### Exercise description
Exactly reproduce each line of the listing that follows.

%%

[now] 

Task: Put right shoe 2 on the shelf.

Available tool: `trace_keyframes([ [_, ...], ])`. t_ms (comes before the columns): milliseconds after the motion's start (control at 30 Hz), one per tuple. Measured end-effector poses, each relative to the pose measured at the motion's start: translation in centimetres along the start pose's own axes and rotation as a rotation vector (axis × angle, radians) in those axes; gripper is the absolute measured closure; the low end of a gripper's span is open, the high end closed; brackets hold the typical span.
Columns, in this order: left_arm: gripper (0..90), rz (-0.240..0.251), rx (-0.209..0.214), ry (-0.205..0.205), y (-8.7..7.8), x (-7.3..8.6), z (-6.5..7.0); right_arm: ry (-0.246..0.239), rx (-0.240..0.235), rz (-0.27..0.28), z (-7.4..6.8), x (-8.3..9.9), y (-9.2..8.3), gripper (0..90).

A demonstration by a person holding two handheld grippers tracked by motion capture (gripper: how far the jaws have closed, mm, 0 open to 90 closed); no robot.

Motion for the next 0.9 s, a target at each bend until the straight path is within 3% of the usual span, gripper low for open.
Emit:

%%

### Exercise solution
[now] 

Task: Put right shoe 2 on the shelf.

Available tool: `trace_keyframes([ [_, ...], ])`. t_ms (comes before the columns): milliseconds after the motion's start (control at 30 Hz), one per tuple. Measured end-effector poses, each relative to the pose measured at the motion's start: translation in centimetres along the start pose's own axes and rotation as a rotation vector (axis × angle, radians) in those axes; gripper is the absolute measured closure; the low end of a gripper's span is open, the high end closed; brackets hold the typical span.
Columns, in this order: left_arm: gripper (0..90), rz (-0.240..0.251), rx (-0.209..0.214), ry (-0.205..0.205), y (-8.7..7.8), x (-7.3..8.6), z (-6.5..7.0); right_arm: ry (-0.246..0.239), rx (-0.240..0.235), rz (-0.27..0.28), z (-7.4..6.8), x (-8.3..9.9), y (-9.2..8.3), gripper (0..90).

A demonstration by a person holding two handheld grippers tracked by motion capture (gripper: how far the jaws have closed, mm, 0 open to 90 closed); no robot.

Motion for the next 0.9 s, a target at each bend until the straight path is within 3% of the usual span, gripper low for open.
Emit:

The exercise requires nothing else.